Exercise objective: Only the lines from the beginning of the data below through the line containing "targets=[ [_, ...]" belong in the response, each copied exactly.
Start of Data section
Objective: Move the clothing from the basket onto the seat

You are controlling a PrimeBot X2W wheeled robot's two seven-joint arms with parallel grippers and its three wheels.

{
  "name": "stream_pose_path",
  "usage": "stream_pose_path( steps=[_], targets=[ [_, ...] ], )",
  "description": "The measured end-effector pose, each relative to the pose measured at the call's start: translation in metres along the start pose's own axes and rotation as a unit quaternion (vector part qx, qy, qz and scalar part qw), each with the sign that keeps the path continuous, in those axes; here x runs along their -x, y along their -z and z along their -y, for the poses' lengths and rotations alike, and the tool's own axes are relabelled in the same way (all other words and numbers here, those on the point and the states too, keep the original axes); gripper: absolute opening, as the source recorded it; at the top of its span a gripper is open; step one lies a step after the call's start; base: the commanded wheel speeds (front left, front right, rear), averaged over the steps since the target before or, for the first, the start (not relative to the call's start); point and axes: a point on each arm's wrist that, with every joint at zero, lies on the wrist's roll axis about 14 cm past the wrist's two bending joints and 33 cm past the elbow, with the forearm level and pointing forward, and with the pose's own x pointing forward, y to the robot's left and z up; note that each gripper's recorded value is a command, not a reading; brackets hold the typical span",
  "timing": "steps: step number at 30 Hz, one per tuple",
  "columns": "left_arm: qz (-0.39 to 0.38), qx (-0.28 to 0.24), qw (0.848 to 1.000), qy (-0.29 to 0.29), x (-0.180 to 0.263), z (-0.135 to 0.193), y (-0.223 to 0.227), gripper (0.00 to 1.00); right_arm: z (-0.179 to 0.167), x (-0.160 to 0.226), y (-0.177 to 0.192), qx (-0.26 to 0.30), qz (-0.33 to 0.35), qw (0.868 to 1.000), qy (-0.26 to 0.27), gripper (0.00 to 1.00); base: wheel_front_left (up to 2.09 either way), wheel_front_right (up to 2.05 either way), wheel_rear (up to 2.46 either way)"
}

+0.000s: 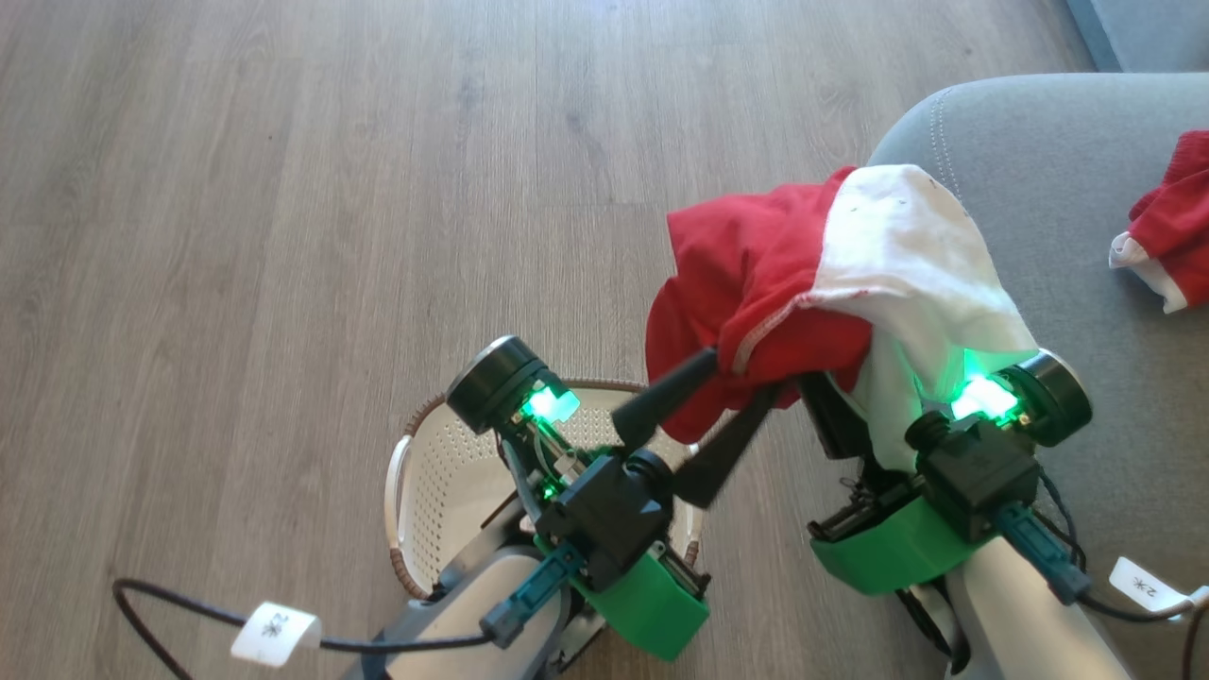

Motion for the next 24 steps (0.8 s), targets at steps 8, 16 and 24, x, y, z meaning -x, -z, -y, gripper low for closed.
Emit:
stream_pose_path(
  steps=[8,16,24],
  targets=[
    [0.004,-0.005,1.0,-0.006,0.001,-0.001,-0.004,1.0,0.007,0.0,-0.007,0.003,0.009,1.0,0.015,0.0,0.0,0.0,0.0],
    [-0.014,-0.006,1.0,-0.019,0.008,-0.006,0.004,1.0,0.02,0.002,-0.016,0.019,0.019,0.999,0.032,0.0,0.0,0.0,0.0],
    [-0.046,-0.007,0.999,-0.025,0.014,-0.009,0.026,1.0,0.035,0.004,-0.015,0.042,0.016,0.998,0.04,0.0,0.0,0.0,0.0]
  ],
)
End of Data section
Result for this task:
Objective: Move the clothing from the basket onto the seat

You are controlling a PrimeBot X2W wheeled robot's two seven-joint arms with parallel grippers and its three wheels.

{
  "name": "stream_pose_path",
  "usage": "stream_pose_path( steps=[_], targets=[ [_, ...] ], )",

The answer has been written out completely.